Poetry Friday {Fragile, But Holding Together}

      I learn more about God
From weeds than from roses;
      Resilience springing
Through the smallest chink of hope
      In the absolute of concrete….
~Phillip Pulfrey, “Weeds,” Perspectives

Even those of us who are blown apart are stronger than we think.

Dandelion

by Julie Lechevsky

My science teacher said
there are no monographs
on the dandelion.

Unlike the Venus fly-trap
or Calopogon pulchellus,
it is not a plant worthy of scrutiny.

It goes on television
between the poison squirt bottles,
during commercial breakaways from Ricki Lake.

But that’s how life
parachutes
to my home.

Home,
where they make you do
what you don’t want to do.

Moms with Uzis of reproach,

dads with their silencers.
(My parents watch me closely because I am their jewel.)

So no one knows how strong
a dandelion is inside,
how its parts stick together,
bract, involucre, pappus,
how it clings to its fragile self.

Read the rest at Poetry 180.

Dandelions have always been one of my favorite flowers.
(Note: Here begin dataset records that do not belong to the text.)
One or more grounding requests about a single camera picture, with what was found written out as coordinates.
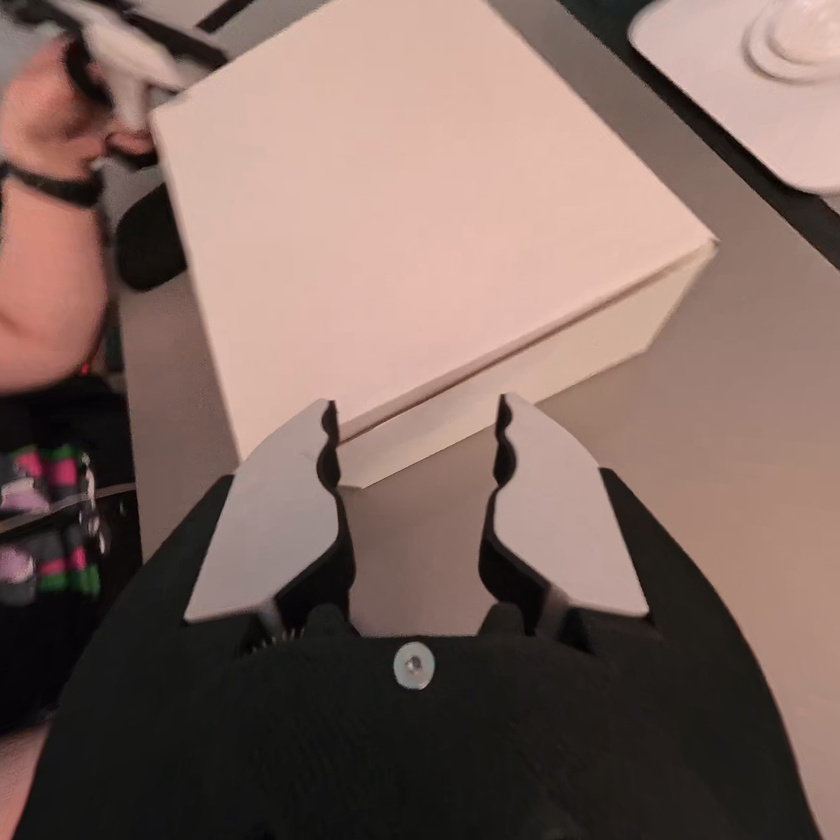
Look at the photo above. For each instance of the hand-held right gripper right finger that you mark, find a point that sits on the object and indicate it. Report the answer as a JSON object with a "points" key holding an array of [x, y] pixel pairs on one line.
{"points": [[564, 525]]}

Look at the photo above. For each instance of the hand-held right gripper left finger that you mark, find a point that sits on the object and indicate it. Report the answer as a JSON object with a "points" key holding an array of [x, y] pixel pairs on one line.
{"points": [[269, 525]]}

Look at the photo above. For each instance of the white cardboard mailer box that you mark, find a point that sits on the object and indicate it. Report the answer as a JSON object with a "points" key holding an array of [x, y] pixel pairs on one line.
{"points": [[394, 197]]}

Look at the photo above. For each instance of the person's left forearm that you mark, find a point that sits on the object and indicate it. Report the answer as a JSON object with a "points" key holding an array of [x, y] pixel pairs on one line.
{"points": [[46, 295]]}

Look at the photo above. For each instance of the person's left hand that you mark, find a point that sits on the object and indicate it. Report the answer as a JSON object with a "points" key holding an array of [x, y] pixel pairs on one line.
{"points": [[46, 118]]}

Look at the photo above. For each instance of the black wristband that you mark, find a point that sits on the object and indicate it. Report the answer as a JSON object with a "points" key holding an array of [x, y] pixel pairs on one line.
{"points": [[59, 187]]}

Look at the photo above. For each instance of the black rounded pad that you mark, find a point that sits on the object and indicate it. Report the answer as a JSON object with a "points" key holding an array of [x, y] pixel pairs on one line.
{"points": [[151, 243]]}

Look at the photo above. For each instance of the person's black printed garment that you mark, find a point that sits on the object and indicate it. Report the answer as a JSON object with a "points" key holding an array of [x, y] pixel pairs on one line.
{"points": [[52, 623]]}

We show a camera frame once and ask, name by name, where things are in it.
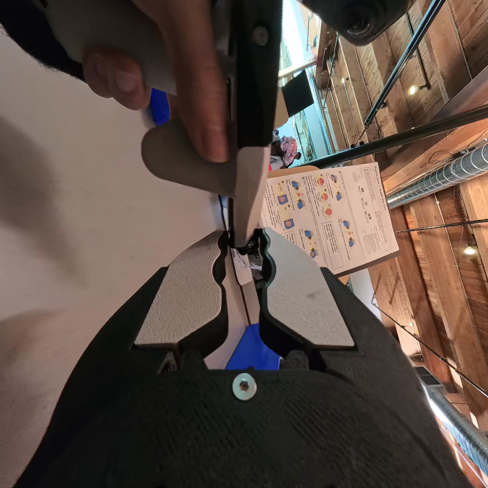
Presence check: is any black knob thumb screw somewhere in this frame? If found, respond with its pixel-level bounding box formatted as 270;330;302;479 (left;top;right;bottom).
228;228;264;255

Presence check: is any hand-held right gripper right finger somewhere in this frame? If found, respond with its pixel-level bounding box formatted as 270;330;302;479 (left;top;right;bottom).
260;228;356;360

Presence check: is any person's left hand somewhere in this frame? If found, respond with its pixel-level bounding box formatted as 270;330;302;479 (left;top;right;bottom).
82;0;230;164

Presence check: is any white tablet stand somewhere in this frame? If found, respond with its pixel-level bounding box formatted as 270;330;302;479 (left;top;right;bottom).
229;250;254;286

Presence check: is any printed instruction sheet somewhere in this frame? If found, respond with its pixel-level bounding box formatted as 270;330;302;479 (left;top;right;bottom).
261;162;400;272

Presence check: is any silver insulated duct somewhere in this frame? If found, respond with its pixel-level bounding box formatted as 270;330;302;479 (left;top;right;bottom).
386;142;488;210

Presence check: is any blue plastic bin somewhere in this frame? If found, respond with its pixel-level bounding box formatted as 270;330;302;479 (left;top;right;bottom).
225;323;283;370
147;88;170;128

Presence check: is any black metal ceiling rail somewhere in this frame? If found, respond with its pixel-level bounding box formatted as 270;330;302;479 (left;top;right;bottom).
301;105;488;170
363;0;447;128

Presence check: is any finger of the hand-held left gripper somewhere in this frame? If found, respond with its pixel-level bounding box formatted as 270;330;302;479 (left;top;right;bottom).
232;145;272;248
141;119;238;197

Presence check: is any black monitor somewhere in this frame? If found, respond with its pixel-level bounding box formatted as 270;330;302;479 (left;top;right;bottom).
281;70;315;118

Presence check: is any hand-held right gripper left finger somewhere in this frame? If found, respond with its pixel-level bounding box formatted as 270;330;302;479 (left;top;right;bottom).
133;231;229;359

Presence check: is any cardboard panel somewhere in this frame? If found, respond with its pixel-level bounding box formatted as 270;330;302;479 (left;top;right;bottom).
274;89;292;128
I kept a dandelion clock, dried in puffball form, for years in a purple plastic box, sealed with tape so no stray breeze would disrupt its perfection. Eventually I felt like it was like cruelly caging something which would prefer to live, so I let it go.

Odd, isn’t it, how when we’re kids, we seek out those dandelion clocks, knot together those golden flower’s stems into chains, but when we’re older, we revile the poor things as weeds. I’m sure that says something about our psyches and the travesty called “growing up.”

But, never mind. The dandelions are tougher than we think. And my faraway friends, who this week abruptly lost uncle and father this week – you, too, are tougher than you realize.

Poetry Friday is at Jama Rattigan’s Alphabet Soup, which means it will be gorgeous and cultured and classy and tasteful. Do drop by.

4 Replies to “Poetry Friday {Fragile, But Holding Together}”

  1. Tanita,

    Death is always a shock (even when expecting it after a long illness), but especially when it comes so suddenly. I’m sorry for their loss.

    Dandelions are sort of like poetry. As children we play with language like magic flowers, then as grown-ups, we view language as difficult terrain filled with weeds (dandelions).

    Laura Evans
    all things poetry

  2. Yes. Those dandelions were beloved until I started to plant flower beds. I try not to fetter my daughter in her dandelion-clock blowing joy, but I do encourage her to blow into fields, not yards.

    I am sorry that the faraway friends have to endure the shock and grief of sudden death. Blessings to them.